Ukraine’s alleged support for Tuareg rebels fighting Wagner mercenaries further poisons Sahel conflict
Mali, Niger and Burkina Faso have called on the UN to take action against Kyiv over its alleged support for ‘terrorism in Africa’
Ukraine’s alleged support for the Tuareg rebels in their war against the Malian army and its Russian Wagner Group allies (now restructured as the Africa Corps), which came to public light after the battle of Tinzaouaten last July, represents a new twist in the complex conflict in the Sahel, where the hostilities between Moscow and Kyiv are reminiscent of the Cold War. On August 19, the military juntas governing Mali, Niger, and Burkina Faso, which make up the Alliance of Sahel States (AES), asked the United Nations to take measures against Ukraine.

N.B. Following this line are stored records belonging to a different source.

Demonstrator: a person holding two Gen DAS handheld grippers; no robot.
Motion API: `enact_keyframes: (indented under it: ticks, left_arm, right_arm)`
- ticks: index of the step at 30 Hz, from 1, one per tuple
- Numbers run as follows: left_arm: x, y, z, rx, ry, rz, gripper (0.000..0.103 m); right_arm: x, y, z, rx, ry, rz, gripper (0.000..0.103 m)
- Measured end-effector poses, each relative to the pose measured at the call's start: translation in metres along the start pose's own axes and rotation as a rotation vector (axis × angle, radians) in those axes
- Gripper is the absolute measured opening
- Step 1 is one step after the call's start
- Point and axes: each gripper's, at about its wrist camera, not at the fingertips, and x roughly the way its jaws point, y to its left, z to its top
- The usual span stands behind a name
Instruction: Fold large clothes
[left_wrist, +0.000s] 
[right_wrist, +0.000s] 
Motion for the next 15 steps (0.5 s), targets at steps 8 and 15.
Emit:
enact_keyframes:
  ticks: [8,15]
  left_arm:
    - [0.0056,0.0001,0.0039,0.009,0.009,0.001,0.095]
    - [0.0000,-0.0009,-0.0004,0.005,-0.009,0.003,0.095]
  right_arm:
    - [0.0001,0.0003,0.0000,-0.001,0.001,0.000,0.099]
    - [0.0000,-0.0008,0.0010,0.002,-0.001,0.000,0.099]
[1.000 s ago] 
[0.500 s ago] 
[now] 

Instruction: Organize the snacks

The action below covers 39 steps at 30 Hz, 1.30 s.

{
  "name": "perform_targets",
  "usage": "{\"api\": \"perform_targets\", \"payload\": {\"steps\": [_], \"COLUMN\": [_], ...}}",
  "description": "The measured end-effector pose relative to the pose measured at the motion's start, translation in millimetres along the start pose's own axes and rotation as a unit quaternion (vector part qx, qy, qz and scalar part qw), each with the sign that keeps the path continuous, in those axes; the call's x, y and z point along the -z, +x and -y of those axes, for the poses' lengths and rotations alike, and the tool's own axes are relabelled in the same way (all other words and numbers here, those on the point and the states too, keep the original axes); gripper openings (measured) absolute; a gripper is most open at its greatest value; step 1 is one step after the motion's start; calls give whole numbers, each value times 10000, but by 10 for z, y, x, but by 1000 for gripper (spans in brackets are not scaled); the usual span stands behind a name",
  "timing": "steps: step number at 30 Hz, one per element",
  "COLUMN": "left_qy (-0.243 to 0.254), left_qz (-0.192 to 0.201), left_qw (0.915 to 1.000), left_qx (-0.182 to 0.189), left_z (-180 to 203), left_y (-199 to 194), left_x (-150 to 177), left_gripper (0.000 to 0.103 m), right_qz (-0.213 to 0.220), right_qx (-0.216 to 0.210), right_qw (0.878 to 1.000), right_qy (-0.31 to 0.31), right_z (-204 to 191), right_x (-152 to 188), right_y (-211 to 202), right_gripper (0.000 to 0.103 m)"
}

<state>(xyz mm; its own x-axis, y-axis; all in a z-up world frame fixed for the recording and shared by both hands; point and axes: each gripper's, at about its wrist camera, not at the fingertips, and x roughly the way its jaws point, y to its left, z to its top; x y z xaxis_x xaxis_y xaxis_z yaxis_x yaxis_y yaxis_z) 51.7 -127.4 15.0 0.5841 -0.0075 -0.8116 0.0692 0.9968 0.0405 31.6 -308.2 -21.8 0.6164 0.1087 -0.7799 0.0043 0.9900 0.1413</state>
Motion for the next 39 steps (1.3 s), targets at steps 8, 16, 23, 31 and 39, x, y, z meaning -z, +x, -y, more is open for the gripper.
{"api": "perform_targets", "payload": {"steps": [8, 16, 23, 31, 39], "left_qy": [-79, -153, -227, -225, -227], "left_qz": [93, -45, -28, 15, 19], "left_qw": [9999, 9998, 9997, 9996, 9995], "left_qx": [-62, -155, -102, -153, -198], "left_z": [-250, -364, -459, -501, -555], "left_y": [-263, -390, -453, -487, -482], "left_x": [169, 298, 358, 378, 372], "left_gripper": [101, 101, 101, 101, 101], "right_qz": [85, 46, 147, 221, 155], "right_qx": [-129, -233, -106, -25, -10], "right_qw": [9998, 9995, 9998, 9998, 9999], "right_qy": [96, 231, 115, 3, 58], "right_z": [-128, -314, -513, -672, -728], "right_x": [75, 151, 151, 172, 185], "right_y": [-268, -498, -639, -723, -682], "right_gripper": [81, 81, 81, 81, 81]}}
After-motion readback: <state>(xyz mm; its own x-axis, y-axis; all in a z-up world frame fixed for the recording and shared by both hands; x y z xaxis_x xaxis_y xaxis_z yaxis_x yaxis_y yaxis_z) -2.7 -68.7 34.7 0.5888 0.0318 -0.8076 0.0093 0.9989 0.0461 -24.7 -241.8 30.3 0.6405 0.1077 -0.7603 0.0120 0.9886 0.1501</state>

In a joint letter addressed to the U.N. Security Council, the foreign ministers of the three countries denounced “the official and unequivocal support of the Ukrainian government for terrorism in Africa, particularly in the Sahel,” which they claim is “a violation of sovereignty and territorial integrity.” In this sense, they demand that the U.N. “take appropriate measures against these subversive acts, which reinforce terrorist groups in Africa.”
On July 27, a convoy composed of Wagner mercenaries and Malian soldiers was attacked on the outskirts of Tinzaouaten, near the Algerian border in the north of Mali, by the Tuareg-majority pro-independence forces of the Permanent Strategic Framework for the Defense of the People of Azawad (CSP-DPA) and jihadists of the Support Group for Islam and Muslims (JNIM). Eighty-four Russian contractors and 47 Malian military personnel were killed in the battle, according to the CSP-DPA. In a subsequent statement, Wagner acknowledged suffering severe losses.
Two days later, Andriy Yusov, the spokesman for the Ukrainian Defense Ministry’s Intelligence Services (GUR), said in an interview with a Ukrainian television broadcaster that the Tuareg rebels “received necessary information, and not only information, which allowed them to carry out a successful military operation against Russian war criminals.” Sources close to the CSP-DPA agree that Ukraine provided intelligence on the movements of the Wagner column, but also, in recent months, contributed to the military training of Tuareg rebels in the use of light drones capable of dropping small explosive charges.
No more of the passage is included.